Starring: Angelina Jolie, Ciaran Hinds and Gerard Butler
Director: Jan de Bont
Rated: M15+
YOU probably already know Lara Croft Tomb Raider: The Cradle of Life is the sequel to a film originally based on a video game.
We can only hope it will be ‘game over’ for this film franchise.
In this instalment, aristocratic, amateur anthropologist and professional adventurer, Lara Croft (Angelina Jolie) sets out to find Pandora’s Box. Presumably, to keep it closed.
Jan de Bont, whose best work seems to be in the rear-view mirror of an out of control bus (Speed, 1994), offers us a nearly incoherent series of stunts, fights and explosions.
If anything, the price for admission is justified when Croft and her renegade SAS sidekick don custom suits to jump off a Shanghai tower, then sail over the city like two flying squirrels. You can see an identical stunt performed in the alps by the same (no doubt insane) Swiss paragliders in a recent Warren Miller ski film.
The benefit is that the rest of Miller’s footage is more interesting than de Bont’s.

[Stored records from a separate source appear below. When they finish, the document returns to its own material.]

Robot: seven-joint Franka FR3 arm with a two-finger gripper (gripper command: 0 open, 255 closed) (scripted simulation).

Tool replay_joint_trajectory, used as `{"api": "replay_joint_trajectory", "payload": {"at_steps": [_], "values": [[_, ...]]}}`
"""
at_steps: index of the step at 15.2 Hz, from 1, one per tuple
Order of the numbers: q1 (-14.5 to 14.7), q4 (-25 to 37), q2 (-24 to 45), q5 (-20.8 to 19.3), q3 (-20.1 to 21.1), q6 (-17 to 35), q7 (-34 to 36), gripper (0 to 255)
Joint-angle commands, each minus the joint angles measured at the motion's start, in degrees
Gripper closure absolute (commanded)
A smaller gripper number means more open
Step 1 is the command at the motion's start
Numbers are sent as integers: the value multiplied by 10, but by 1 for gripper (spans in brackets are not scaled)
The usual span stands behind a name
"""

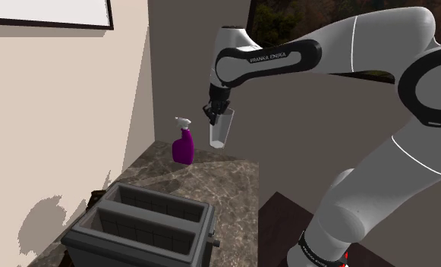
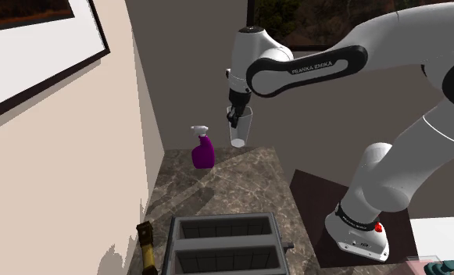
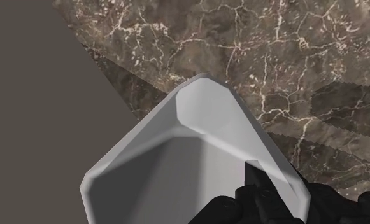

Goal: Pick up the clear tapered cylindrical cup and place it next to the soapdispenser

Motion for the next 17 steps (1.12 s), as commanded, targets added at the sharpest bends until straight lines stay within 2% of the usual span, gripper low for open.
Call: {"api": "replay_joint_trajectory", "payload": {"at_steps": [1, 17], "values": [[0, 14, -2, 1, 0, -16, -2, 255], [0, 141, 1, 4, -1, -139, -12, 255]]}}
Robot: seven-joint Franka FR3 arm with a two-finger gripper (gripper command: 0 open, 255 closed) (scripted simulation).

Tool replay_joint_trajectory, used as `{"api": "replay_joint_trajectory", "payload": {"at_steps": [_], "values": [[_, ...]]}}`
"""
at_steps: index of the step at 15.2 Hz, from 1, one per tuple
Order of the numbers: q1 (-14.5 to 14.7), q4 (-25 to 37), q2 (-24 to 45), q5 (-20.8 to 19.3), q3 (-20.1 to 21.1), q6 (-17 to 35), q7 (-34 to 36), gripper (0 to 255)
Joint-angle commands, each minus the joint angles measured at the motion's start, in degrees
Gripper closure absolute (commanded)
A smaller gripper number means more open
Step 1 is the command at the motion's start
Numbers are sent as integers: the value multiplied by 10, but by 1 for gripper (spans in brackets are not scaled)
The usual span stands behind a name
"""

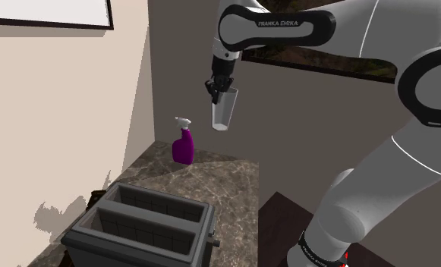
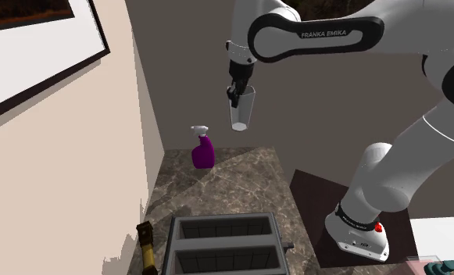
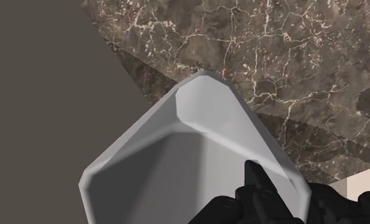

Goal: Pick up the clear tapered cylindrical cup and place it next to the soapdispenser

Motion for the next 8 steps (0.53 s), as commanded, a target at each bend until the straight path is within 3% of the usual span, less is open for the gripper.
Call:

Following a trend in which acting is an unnecessary luxury for action films, Jolie’s attempt at the calm, cool exterior of British aristocracy comes off as somnambulism. The extent of her character’s emotional range seems to be the raising of the occasional eyebrow.
The M15+ rating stems from the comic book violence and the very thin effort to find a love story. The latter never gives in even to the removal of tight-fitting wetsuits, or flying squirrel suits for that matter.
The idea of a contemporary discovery of a prelapsarian box of evil has miles of potential, and de Bont has managed to cover at least a metre’s worth.
Let us hope the baton will be passed for the rest of the trip.